WORK TASK:
Across these entries, count the lines holding the string "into"; the number is the whole answer.
------ SUPPLIED MATERIAL
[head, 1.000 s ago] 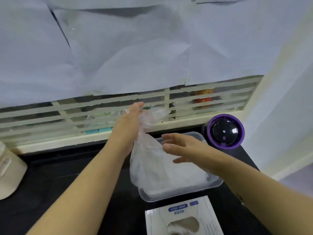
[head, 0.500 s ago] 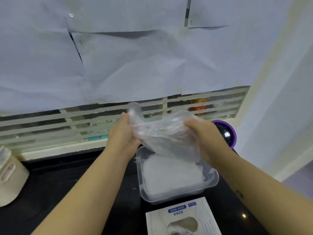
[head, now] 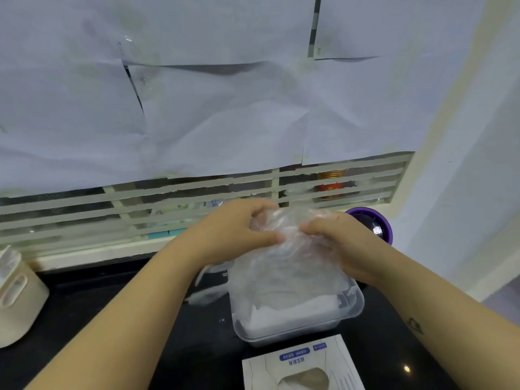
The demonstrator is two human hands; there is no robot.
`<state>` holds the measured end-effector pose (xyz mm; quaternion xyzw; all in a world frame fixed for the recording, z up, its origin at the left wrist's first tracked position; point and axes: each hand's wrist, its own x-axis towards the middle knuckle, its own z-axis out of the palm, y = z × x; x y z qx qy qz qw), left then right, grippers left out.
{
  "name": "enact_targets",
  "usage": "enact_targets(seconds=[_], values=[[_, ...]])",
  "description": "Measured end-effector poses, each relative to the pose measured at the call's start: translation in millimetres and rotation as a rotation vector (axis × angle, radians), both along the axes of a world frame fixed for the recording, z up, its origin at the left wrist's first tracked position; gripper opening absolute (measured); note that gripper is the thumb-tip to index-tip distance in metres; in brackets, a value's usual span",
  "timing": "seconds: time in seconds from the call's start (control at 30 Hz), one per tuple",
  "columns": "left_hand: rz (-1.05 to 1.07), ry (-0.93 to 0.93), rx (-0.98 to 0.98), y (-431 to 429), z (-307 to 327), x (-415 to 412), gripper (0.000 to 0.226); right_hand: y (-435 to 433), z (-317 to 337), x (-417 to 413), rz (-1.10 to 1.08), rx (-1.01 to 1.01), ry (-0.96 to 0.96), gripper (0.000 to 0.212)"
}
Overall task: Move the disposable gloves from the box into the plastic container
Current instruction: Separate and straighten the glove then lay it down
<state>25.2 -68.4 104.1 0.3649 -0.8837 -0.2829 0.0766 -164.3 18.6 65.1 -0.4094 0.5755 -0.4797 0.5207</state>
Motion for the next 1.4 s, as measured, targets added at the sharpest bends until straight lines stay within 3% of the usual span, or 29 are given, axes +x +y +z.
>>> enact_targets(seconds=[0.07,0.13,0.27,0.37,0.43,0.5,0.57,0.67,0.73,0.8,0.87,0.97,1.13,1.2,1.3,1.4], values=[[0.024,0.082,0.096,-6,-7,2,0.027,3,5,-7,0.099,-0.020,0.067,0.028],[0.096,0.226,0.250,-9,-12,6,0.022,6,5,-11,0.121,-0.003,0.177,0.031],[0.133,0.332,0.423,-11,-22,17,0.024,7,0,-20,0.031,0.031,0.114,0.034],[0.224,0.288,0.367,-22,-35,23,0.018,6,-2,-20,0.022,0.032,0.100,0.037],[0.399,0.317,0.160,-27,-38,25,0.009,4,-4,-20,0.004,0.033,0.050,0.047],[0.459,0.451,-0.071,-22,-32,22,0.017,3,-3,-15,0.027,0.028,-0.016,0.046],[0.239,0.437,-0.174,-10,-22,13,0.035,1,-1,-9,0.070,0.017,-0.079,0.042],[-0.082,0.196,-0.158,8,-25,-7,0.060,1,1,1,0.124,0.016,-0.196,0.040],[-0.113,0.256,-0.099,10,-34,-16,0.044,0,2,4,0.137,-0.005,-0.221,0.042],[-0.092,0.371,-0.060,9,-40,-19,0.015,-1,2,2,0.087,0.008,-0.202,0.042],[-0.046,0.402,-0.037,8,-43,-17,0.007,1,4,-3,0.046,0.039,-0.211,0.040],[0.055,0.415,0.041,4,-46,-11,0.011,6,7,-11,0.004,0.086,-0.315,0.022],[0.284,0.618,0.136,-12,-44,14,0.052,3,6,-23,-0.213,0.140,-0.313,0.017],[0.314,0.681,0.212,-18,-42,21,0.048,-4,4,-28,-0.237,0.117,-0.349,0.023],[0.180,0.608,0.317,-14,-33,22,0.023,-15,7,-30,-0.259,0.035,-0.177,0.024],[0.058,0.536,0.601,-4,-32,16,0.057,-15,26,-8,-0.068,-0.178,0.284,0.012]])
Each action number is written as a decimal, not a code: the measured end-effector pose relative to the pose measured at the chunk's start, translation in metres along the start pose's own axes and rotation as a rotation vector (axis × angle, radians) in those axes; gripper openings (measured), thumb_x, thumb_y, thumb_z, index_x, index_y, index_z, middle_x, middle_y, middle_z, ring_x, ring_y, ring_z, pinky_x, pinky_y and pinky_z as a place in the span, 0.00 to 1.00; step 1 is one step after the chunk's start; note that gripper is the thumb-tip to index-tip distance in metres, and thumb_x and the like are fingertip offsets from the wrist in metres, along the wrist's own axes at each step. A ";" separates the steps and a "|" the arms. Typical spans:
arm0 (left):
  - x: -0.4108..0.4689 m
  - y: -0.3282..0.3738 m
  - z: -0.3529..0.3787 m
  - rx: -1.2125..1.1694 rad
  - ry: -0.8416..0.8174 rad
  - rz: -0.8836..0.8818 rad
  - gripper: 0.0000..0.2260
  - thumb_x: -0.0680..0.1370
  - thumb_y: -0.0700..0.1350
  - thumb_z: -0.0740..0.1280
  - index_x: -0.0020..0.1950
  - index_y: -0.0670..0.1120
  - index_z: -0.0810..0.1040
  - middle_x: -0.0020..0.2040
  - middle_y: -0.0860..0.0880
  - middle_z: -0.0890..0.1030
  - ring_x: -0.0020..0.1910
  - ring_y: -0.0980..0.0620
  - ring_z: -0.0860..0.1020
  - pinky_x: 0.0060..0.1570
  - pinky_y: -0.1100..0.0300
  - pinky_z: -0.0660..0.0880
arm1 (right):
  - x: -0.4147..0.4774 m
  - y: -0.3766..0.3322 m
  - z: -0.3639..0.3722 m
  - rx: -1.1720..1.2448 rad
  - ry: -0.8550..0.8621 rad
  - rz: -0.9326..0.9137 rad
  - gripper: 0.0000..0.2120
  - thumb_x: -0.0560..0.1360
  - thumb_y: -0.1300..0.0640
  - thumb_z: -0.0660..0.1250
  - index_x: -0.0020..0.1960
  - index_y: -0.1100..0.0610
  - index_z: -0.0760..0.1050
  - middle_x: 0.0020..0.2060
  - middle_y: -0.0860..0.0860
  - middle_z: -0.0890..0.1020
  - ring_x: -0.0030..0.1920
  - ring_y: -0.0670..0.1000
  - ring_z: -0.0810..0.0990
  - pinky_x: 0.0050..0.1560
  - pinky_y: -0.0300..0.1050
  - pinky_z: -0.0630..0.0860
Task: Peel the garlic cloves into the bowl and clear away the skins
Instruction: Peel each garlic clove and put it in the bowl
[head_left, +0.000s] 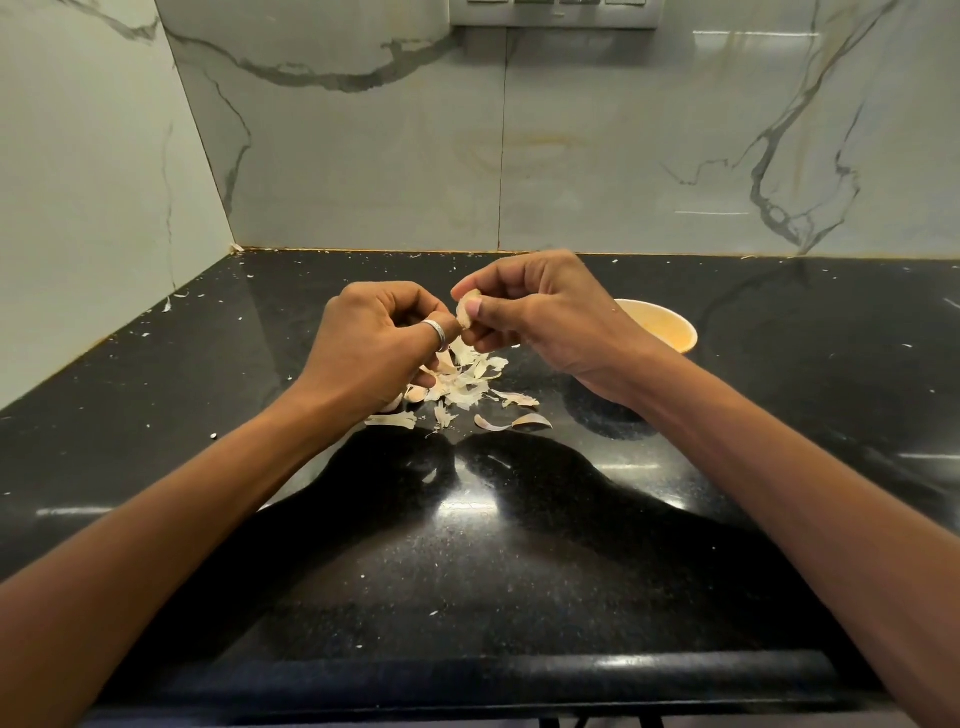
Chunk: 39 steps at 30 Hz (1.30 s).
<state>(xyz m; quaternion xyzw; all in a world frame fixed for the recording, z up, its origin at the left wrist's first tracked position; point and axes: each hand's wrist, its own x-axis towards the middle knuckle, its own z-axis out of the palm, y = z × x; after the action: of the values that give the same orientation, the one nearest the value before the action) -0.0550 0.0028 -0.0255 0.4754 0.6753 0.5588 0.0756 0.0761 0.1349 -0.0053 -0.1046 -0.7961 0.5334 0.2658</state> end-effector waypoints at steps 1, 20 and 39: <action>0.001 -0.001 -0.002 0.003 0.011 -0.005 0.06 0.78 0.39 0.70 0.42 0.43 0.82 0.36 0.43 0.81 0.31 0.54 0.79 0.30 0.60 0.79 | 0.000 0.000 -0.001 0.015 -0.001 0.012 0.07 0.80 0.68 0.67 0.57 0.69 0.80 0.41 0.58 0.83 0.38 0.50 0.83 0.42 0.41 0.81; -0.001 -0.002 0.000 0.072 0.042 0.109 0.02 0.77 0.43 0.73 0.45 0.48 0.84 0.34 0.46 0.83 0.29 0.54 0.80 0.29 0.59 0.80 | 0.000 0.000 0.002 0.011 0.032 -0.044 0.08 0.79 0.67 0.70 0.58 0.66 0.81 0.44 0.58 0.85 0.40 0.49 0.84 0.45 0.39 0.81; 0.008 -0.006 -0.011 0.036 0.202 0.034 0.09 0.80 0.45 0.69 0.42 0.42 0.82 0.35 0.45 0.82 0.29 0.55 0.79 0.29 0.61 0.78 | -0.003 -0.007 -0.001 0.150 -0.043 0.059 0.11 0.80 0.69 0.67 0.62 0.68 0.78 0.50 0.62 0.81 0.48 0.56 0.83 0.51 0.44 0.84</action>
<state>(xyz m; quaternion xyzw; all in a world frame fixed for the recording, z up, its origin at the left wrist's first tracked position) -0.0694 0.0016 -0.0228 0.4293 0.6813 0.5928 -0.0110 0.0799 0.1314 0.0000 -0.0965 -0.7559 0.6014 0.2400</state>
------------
ANSWER BOX:
2